# Kazuma78's First Bowl



## rdnkmedic (Jun 30, 2013)

[attachment=27037]

We had Josh out to a family dinner today at my mom's. Ate good, spent some time in the pool with my sister and her family, my son and his wife. It was a good time. We left there and Josh followed Melanie and I to our house and we went to the shop. He left a couple hours later with his very first bowl. He turned a bowl from a beautiful piece of pecan. Bowl is about 6 inches across and 4 inches deep. He did a great job. He's a fast learner and takes instruction well. Not that I am an expert teacher by any means but he certainly picked up my bad habits quickly.

It was a great time with a soldier that is far from home and his family. He spent the afternoon talking shop with my Army retired Dad. Look at the smile on his face and you can tell he was like a kid in a candy store. Got to turn his bowl on my brand new Jet 1642. Hard to beat that. 

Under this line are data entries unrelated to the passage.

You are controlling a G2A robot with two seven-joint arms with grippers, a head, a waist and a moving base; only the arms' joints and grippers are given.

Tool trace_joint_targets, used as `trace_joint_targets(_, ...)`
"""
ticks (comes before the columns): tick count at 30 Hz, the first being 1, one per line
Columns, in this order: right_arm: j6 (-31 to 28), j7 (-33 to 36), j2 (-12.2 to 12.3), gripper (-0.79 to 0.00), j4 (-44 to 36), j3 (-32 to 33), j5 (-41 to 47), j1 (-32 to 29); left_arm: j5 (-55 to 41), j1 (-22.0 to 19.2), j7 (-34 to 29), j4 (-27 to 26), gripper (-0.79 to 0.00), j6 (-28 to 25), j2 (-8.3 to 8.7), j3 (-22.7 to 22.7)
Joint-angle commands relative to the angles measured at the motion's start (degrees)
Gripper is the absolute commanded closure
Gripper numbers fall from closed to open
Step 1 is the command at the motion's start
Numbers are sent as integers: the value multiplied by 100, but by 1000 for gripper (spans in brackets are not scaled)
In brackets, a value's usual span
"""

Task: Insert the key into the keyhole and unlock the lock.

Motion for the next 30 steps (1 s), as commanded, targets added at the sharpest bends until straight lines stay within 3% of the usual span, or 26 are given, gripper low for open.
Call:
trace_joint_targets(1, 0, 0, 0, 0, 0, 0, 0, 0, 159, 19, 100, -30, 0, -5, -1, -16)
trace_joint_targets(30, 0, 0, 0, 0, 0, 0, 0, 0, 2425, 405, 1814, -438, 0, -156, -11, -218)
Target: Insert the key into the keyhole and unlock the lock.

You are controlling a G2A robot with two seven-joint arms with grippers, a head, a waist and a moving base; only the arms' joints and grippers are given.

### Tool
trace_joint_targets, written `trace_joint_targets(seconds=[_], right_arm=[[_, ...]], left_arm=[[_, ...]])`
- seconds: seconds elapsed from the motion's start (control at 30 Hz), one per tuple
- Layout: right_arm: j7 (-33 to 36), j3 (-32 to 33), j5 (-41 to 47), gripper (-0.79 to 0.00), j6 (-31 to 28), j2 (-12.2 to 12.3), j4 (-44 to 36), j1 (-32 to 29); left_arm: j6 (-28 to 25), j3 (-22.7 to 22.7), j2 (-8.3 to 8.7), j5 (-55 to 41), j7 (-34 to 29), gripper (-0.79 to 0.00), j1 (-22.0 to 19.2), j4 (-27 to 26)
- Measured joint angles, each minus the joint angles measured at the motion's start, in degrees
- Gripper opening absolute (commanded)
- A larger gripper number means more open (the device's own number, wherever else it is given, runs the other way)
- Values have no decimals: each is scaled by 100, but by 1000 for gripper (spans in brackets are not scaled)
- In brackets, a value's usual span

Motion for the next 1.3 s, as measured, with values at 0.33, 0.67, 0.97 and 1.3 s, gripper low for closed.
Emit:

I have more pictures but can't make them upload on this iPad for some reason. Will post more pics tomorrow.

The pecan has some really pretty figure and grain patterns that are not seen in the picture. Overall, it was a great afternoon.


----------



## kazuma78 (Jun 30, 2013)

I had a really great time today. I am SO glad you invited me out, it was infinitely better than spending the day bored at my apartment! I really enjoyed spending time with your family, they are all really great. You are lucky to have such a wonderful family! 

Turning the bowl was SUPER fun! Now I have the turning fever, its gonna be hard to live without a shop until I make it on back home haha I learned alot from your help and hopefully I can repay the favor sometime soon! 

Again, thanks and I truly cant tell you how much fun I had today! 

-Josh


----------



## Mike1950 (Jun 30, 2013)

You are a good man-Kevin........................................


----------



## Kevin (Jun 30, 2013)

That's a nice thing to do Kevin. I'm sure you enjoyed it as much as Josh.


----------



## rdnkmedic (Jun 30, 2013)

Kevin said:


> That's a nice thing to do Kevin. I'm sure you enjoyed it as much as Josh.



You are right Kevin. It was a great time. You should have seen him when those ribbons of pecan were flying off that bowl. Made me smile too. He made me proud.


----------



## davduckman2010 (Jul 1, 2013)

good for you kevin that was a very kind gesture on your part . josh is going to try and make it here to my place next week when hes home on leave. got some goodys i can live without for him. duck


----------



## rdnkmedic (Jul 1, 2013)

[attachment=27074][attachment=27075][attachment=27076][attachment=27077][attachment=27078]

Here are some more pictures of Josh catching the turning fever. As you can see in the original picture he has the fever bad. Real bad. Not sure that he will ever be the same. Look out Duck, he's coming to see you next. I think we may have created a monster. 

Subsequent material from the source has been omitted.